* _Exercise requirements_:
Restate the listing below line for line and word for word, without the pictures.
##############################
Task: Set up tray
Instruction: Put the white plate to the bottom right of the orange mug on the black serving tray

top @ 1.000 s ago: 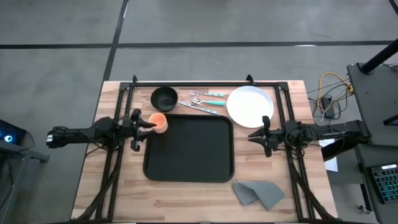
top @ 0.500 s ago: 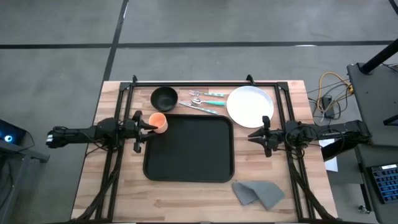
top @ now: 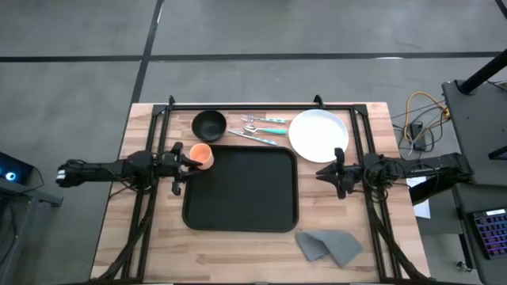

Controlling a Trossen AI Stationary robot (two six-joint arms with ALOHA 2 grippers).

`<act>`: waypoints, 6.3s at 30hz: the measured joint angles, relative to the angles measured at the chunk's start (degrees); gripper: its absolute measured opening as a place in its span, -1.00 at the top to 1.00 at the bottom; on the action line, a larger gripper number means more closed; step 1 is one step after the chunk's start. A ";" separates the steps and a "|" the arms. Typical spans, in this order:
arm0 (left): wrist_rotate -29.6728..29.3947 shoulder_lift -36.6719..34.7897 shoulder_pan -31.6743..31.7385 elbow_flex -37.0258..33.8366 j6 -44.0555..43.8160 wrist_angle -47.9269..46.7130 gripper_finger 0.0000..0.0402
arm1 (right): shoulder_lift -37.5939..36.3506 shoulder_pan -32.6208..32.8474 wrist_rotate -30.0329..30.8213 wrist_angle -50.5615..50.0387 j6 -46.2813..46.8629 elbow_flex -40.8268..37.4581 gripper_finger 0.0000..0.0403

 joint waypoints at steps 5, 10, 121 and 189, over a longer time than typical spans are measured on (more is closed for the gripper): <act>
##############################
* _Answer to this exercise_:
Task: Set up tray
Instruction: Put the white plate to the bottom right of the orange mug on the black serving tray

top @ 1.000 s ago: 
top @ 0.500 s ago: 
top @ now: 

Controlling a Trossen AI Stationary robot (two six-joint arms with ALOHA 2 grippers).

`<act>`: waypoints, 6.3s at 30hz: the measured joint angles, relative to the angles measured at the chunk's start (degrees); gripper: its absolute measured opening as a place in its span, -1.00 at the top to 1.00 at the bottom; on the action line, a larger gripper number means more closed; step 1 is one step after the chunk's start. A ";" separates the steps and a "|" the arms. Typical spans, in this order:
arm0 (left): wrist_rotate -29.6728..29.3947 shoulder_lift -36.6719..34.7897 shoulder_pan -31.6743..31.7385 elbow_flex -37.0258..33.8366 j6 -44.0555..43.8160 wrist_angle -47.9269..46.7130 gripper_finger 0.0000..0.0402
arm1 (right): shoulder_lift -37.5939..36.3506 shoulder_pan -32.6208..32.8474 wrist_rotate -30.0329..30.8213 wrist_angle -50.5615..50.0387 j6 -46.2813..46.8629 elbow_flex -40.8268..37.4581 gripper_finger 0.0000..0.0403

 joint waypoints at steps 5, 10, 121 and 189, over a longer time than typical spans are measured on (more is closed for the gripper): <act>

No further output is expected.